Risk-Based Rates Key to Shrinking Florida Taxpayers’ Hurricane Loss Exposure
October 30, 2012

As the leaderships of both the Florida Hurricane Catastrophe Fund and Citizens Property Insurance Corp. consider the state-run funds’ fiscal exposure to catastrophes, the R Street Institute is urging state lawmakers and regulators to commit to risk-based rates to protect taxpayers and policyholders from costly post-storm assessments.

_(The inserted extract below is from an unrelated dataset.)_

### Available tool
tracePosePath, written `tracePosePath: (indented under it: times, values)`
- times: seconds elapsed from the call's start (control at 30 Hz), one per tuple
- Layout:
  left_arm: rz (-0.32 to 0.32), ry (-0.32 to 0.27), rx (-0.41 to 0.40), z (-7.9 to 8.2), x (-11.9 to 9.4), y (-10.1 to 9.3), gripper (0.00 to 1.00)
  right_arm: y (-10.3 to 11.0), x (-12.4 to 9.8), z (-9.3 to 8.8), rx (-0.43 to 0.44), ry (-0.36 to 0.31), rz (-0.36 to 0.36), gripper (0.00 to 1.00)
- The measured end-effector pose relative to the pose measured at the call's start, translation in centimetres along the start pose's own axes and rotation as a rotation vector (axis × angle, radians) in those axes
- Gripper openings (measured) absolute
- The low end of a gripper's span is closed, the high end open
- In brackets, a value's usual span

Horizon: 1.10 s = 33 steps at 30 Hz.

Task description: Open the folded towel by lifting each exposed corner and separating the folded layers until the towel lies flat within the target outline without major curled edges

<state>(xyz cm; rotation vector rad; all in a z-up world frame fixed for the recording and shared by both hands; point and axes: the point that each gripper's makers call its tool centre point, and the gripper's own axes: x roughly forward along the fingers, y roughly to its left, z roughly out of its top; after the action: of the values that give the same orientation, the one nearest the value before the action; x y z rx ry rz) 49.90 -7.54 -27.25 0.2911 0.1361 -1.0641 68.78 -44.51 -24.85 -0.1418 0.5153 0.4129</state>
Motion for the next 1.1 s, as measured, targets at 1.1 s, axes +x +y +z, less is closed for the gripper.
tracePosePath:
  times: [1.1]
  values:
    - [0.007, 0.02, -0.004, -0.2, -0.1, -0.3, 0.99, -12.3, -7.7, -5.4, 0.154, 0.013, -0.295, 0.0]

The Cat Fund Advisory Council heard a presentation on October 9 from its financial advisor, Raymond James & Associates, showing the reinsurance fund’s estimated claims-paying capacity over the next year would leave it with a $1.52 billion shortfall should a major storm strike the state. The latest report shows the Cat Fund has roughly $8.5 billion in cash resources but would be able to raise only $7 billion in post-event bonds, leaving it short of its $17 billion in maximum obligations.

‘Promises It Cannot Keep’

“Another year and another projection show the Cat Fund is making promises to residents it simply cannot keep,” said Christian R. Cámara, R Street’s Florida director. “Florida has dodged hurricanes for nearly seven years, but this unusual streak of good luck will not last forever. The Legislature must enact reforms to ensure that the Cat Fund is able to deliver on its promises so Floridians can get their claims paid in full and Florida’s economy can recover quickly after a hurricane. Waiting to do this until after the wind blows will be too late.”

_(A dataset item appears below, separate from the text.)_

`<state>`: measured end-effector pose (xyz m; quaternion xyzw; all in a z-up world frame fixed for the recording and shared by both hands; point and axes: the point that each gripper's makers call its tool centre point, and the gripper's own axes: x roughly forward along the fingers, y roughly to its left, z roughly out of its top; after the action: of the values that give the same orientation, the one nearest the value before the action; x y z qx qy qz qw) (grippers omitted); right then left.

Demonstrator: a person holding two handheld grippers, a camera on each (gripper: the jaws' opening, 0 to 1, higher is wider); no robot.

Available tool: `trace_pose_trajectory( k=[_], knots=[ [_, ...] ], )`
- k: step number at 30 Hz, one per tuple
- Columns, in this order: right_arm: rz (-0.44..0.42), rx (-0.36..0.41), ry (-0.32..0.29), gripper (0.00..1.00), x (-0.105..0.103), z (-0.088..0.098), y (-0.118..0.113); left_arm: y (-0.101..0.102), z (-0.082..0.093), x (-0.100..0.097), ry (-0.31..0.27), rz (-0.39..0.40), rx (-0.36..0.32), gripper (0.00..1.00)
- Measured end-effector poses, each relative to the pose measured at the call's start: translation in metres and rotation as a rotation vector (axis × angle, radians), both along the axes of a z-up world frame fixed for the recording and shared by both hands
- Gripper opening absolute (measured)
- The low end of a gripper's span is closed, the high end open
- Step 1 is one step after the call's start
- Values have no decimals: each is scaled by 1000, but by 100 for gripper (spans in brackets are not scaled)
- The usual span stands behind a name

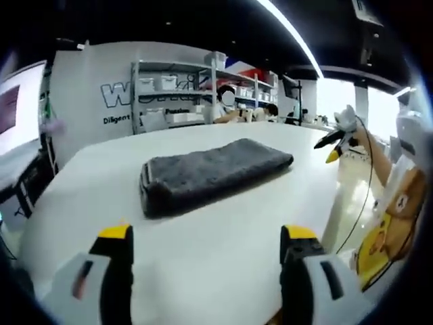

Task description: Fold the towel on the table until its edges align and the towel forms a compact rectangular stack.

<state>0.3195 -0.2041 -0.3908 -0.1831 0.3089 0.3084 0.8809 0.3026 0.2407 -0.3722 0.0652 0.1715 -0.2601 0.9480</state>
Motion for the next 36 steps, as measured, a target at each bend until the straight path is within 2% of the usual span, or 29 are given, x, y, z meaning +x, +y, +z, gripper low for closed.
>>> trace_pose_trajectory(
  k=[6,12,17,21,26,32,36],
  knots=[
    [35,55,0,82,3,2,10,3,-3,-2,15,0,-8,95],
    [18,69,21,92,5,-1,8,10,-5,-1,27,9,-22,95],
    [31,189,28,99,8,6,19,8,-7,1,40,-11,-38,95],
    [42,272,49,99,7,11,28,4,-8,2,45,-24,-45,95],
    [44,307,64,99,8,13,33,1,-9,3,50,-35,-49,96],
    [51,411,103,99,12,20,46,1,-9,2,57,-36,-62,99],
    [52,448,113,99,22,23,54,3,-7,3,58,-30,-71,99]
  ],
)
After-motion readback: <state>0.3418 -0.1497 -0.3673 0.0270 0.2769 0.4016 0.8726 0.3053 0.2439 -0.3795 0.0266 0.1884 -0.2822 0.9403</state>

Citizens put off a scheduled October 19 vote of its Board of Governors on a plan to shed 300,000 of its 1.4 million policies by lending up to $350 million from the insurer’s surplus to well-capitalized insurers that agree to take out the policies for at least 10 years. Any policies transferred through this process would continue to be subject to Citizens’ 10 percent cap on rate hikes for the first three years.

Reduced Exposure

Advocates of the plan note that, if successful, it would reduce Floridians’ potential exposure to emergency assessments from $3.06 billion to $1.89 billion, a reduction in risk that would otherwise require $2.4 billion in reinsurance payments over the next decade to achieve. In addition, take-out insurers would be required to pay the loans back with interest over the next 20 years.

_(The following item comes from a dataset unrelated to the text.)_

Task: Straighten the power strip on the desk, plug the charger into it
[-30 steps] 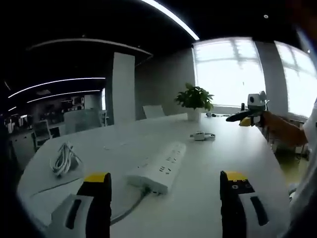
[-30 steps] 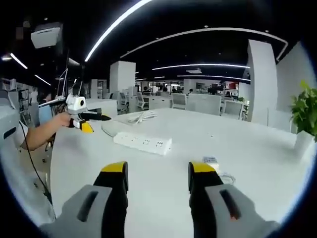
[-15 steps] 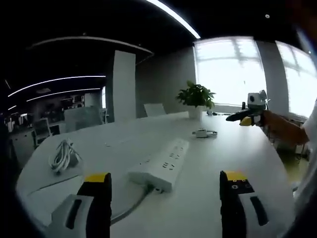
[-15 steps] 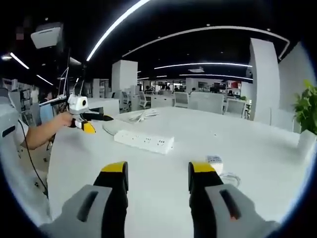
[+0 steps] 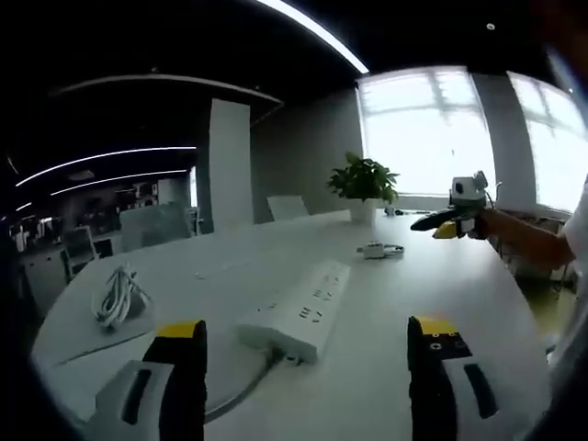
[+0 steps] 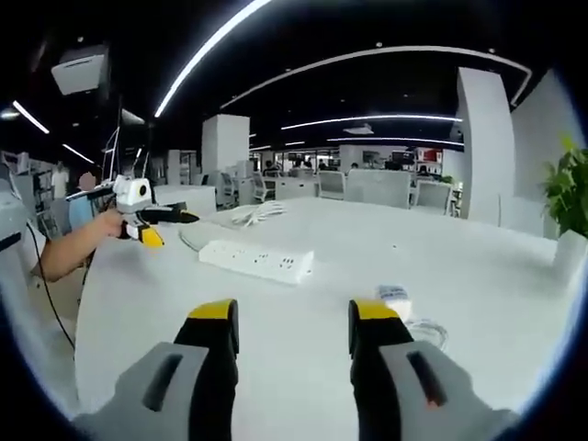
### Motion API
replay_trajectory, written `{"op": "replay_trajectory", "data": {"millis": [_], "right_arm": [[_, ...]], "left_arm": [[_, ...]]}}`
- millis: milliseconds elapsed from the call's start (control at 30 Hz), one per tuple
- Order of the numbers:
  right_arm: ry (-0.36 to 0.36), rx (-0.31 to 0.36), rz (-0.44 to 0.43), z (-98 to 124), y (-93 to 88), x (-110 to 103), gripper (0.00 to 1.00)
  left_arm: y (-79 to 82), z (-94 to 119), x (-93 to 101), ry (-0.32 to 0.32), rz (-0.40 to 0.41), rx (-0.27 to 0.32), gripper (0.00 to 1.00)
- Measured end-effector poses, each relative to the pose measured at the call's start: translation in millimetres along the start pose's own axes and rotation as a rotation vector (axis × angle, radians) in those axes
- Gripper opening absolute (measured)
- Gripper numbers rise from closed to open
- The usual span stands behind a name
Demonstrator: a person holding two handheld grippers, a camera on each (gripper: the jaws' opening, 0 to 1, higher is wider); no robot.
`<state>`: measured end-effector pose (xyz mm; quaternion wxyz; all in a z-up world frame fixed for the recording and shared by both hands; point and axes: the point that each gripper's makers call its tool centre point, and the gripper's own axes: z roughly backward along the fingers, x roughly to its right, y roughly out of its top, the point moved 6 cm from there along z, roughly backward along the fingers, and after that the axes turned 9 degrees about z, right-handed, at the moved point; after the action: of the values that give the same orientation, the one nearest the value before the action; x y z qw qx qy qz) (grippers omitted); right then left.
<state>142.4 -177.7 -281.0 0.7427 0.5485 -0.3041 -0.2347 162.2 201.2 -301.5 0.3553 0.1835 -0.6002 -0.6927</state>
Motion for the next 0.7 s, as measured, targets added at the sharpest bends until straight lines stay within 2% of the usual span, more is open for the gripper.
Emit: {"op": "replay_trajectory", "data": {"millis": [700], "right_arm": [[0.017, 0.007, -0.001, -12, -6.1, 3, 0.46]], "left_arm": [[-5.1, -5, -7.7, 0.008, 0.024, -0.002, 0.92]]}}
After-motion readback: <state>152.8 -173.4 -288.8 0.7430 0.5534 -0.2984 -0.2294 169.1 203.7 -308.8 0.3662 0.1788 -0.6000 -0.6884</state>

The plan is now on hold, however, as Board Chairman Carlos Lacasa has asked Citizens President Barry Gilway to solicit independent analysis.

“The proposal under consideration by the Citizens board is by no means a perfect solution, much less a final one,” Cámara said. “Unlike previous plans, this one has safeguards that greatly reduce the chances that these policies would go back into Citizens.

“This, in turn, reduces Citizens’ overall exposure and the massive risk it poses to taxpayers. Ultimately, it is a good initial plan to unload policies into the private market; however, it must be followed up with reforms by the legislature that address rate and eligibility requirements to reduce the current influx of new policies into Citizens. Otherwise, we’ll be back to square one.”